**Exercise brief:**
Output, exactly and with no pictures, the line that contains "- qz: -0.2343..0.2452" and every line that comes after it in the data below, the last one included.

**Data provided:**

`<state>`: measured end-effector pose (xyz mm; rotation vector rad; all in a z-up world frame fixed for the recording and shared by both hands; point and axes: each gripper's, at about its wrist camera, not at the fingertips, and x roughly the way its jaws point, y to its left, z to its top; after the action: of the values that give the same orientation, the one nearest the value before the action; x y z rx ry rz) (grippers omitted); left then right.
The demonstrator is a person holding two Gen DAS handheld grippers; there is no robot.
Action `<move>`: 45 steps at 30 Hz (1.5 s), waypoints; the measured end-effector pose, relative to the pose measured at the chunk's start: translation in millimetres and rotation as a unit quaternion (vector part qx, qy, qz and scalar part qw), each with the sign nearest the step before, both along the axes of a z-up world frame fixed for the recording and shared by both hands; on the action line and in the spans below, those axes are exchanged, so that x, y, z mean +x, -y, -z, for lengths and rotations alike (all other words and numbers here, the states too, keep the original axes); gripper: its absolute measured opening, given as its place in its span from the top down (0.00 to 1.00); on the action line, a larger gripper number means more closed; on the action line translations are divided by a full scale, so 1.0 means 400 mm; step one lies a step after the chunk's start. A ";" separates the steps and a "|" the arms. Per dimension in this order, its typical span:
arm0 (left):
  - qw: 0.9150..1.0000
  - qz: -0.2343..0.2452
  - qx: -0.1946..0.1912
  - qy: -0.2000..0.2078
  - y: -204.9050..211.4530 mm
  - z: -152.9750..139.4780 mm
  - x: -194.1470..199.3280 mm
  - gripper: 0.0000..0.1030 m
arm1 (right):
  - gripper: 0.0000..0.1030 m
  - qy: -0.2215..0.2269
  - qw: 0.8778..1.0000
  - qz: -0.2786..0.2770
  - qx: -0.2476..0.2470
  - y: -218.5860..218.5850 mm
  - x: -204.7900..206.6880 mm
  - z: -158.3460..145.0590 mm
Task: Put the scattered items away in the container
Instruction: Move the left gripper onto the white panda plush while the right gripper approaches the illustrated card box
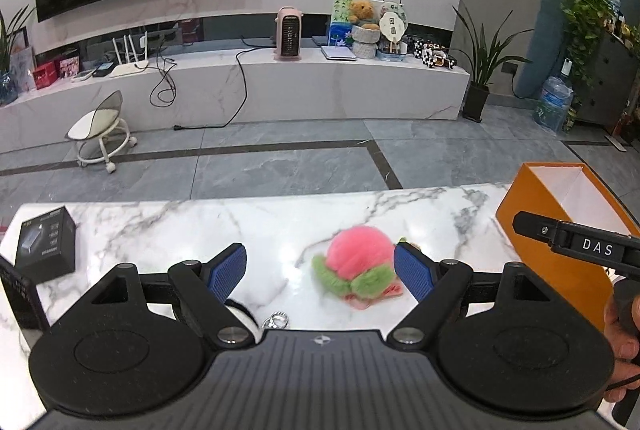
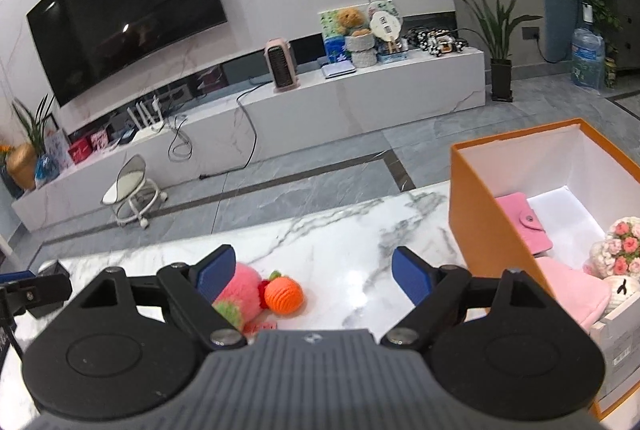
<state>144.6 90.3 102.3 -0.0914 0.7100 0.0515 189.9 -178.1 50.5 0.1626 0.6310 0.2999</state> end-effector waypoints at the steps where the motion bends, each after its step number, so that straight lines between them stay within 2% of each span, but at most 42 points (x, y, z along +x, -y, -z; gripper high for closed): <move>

**Result:**
  - qz: -0.2343..0.2452
  - qx: -0.1946..0.1912
  - qy: -0.2000..0.2078
  - y: -204.9050..211.4530 mm
  - z: -152.9750..139.4780 mm
  - x: -194.1470..199.3280 mm
  - gripper: 0.0000..0.1030 m
arm1 (right):
  - gripper: 0.0000..0.1030 m
  - qy: -0.2215..0.2269
  - qw: 0.8778..1.0000
  - qz: -0.2786..0.2770
  - qx: -0.2476..0.2470
  - y: -218.5860..218.5850 mm
  - x: -204.7900..206.6880 mm
  - z: -158.3460..145.0590 mm
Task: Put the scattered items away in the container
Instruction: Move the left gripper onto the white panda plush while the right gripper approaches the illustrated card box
<state>144.6 90.3 102.3 -0.0914 0.7100 0.0515 189.9 -178.1 50.5 0.1626 0.6310 0.2999</state> end-effector waypoints at the steps where the motion bends, each after its step number, so that straight lines between them stay within 2% of each span, but at most 42 points (x, y, z along +x, -y, -z; gripper high for closed): <move>

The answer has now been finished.